The announcement follows accusations by a renowned research professor of Durham University, Dr Vikki Boliver, claiming UCAS exercises discrimination during its admissions offers process.
Her conclusions, reported by The Student at the beginning of October, stated that about 55 per cent of white applicants received offers which contrasted the 22 per cent of ethnic minority applicants.
Prime Minister David Cameron said to The Guardian that this initiative reflected a set of goals of a “modern, compassionate Conservative party that wants to extend social mobility”.
Mr Cameron continued by explaining the success of the government in convincing many major graduate employers to anonymise the names of their job applicants. These include large corporations such as the BBC, NHS, HSBC, Deloitte and KPMG.
He continued to describe the process of ‘name-blinding’, in which it involves “those assessing applications will not be able to see the person’s name, so the ethnic or religious background it might imply cannot influence their prospects”.
In addressing the disparities between offers given to white and black applicants, the Prime Minister referred to a range of complex reasons.
“[….] Unconscious bias is clearly a risk. So, we have agreed with UCAS that it will make its applications name-blind, too, from 2017,” he said.
Mary Curnock Cook, Chief Executive of UCAS plans to discuss ‘name-blinding’ applications as well as other areas that potentially affect the application prospects for minority ethnic students with various UK universities. This will form part of a wider redevelopment process aimed at better managing UCAS applications.
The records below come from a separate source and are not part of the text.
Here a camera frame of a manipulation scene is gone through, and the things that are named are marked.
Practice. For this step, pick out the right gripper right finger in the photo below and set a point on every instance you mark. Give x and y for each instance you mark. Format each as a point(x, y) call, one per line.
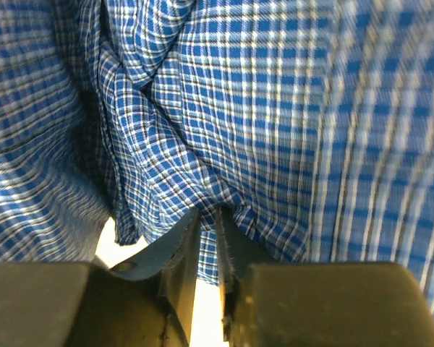
point(269, 303)

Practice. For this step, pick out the blue plaid long sleeve shirt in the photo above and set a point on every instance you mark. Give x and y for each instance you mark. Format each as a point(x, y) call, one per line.
point(312, 120)

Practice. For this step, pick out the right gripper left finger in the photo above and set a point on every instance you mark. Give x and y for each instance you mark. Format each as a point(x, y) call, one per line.
point(146, 300)
“One of the benefits of our unique national admissions service means that it is possible both to identify and address issues of under-representation. UCAS is deeply committed to increasing participation from disadvantaged groups.”
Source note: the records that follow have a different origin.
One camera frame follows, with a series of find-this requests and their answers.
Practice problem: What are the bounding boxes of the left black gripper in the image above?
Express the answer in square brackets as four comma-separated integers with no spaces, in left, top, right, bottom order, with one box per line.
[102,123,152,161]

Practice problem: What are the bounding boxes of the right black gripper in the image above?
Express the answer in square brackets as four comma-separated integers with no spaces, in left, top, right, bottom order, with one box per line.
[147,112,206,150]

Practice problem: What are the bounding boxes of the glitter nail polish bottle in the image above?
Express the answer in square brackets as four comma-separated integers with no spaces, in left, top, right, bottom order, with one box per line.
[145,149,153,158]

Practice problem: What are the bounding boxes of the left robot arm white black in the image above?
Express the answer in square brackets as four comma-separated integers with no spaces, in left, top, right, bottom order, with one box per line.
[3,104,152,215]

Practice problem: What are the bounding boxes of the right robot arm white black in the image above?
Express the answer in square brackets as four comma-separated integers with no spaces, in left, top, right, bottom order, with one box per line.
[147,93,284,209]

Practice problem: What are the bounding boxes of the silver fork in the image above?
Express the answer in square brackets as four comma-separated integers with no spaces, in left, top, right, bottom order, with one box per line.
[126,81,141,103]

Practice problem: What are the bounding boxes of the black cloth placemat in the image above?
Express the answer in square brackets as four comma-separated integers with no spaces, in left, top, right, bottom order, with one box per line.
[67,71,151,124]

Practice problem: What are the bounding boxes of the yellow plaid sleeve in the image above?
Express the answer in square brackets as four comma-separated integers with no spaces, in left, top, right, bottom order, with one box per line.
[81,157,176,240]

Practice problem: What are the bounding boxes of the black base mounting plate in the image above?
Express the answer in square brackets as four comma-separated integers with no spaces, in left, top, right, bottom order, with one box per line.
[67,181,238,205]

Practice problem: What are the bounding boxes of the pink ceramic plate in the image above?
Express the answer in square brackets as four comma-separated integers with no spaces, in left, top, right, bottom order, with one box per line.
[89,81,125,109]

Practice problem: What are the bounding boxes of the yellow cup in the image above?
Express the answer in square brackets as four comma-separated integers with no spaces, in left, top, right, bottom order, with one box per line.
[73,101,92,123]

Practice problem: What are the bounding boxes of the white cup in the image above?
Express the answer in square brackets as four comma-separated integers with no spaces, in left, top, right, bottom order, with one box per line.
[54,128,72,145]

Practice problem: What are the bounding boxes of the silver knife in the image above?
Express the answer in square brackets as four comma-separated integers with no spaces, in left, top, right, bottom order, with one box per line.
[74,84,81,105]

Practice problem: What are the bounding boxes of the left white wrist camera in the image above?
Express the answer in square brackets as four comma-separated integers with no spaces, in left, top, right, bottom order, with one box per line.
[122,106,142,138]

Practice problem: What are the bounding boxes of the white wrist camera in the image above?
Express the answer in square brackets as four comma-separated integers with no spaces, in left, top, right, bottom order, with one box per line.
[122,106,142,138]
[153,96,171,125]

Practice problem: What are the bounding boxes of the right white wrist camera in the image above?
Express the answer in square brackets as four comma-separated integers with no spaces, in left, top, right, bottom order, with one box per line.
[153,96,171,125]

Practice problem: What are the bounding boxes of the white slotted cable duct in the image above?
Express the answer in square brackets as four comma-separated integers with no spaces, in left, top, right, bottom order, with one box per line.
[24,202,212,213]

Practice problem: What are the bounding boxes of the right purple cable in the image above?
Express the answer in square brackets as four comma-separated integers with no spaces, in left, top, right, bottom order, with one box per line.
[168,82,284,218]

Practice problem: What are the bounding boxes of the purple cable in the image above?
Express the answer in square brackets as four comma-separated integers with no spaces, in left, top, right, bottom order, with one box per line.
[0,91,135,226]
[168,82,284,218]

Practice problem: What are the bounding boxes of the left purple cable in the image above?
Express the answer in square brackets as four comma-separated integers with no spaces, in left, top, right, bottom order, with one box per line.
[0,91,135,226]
Despite accusations of unconscious bias, Cook claims there has been an increase in access to higher education by young students originating from black and ethnic minority groups since 2006.
“The entry rate for English 18-year-old state school students recorded in the black ethnic group has increased from 20.9 per cent in 2006 to 34.3 per cent in 2014, a proportional increase of 64 per cent.”
Speaking to The Student, second-year University of Edinburgh student Mayowa Omogbenigun, who is also founding editor-in-chief of VENUS Magazine, an online magazine centred on intersectional issues of racial diversity, equality and feminism, said: “I don’t think the whole name-blind thing confronts the issue of race and discrimination […] but I do think it is a positive step forward because it tries to make a more level playing field for people of colour in the admissions process.”
She told The Student: “[the admissions process] is already so opaque and you don’t know what to do to get into a good university because it is not only based on your grades or your personal statement, so it is already so difficult through UCAS and navigating your way to a university.”
Universities and science minister, Jo Johnson said in his speech to the Universities UK conference last month that the government wants to seek a 20 per cent increase “in the number of black and minority ethnic students going to university by 2020”.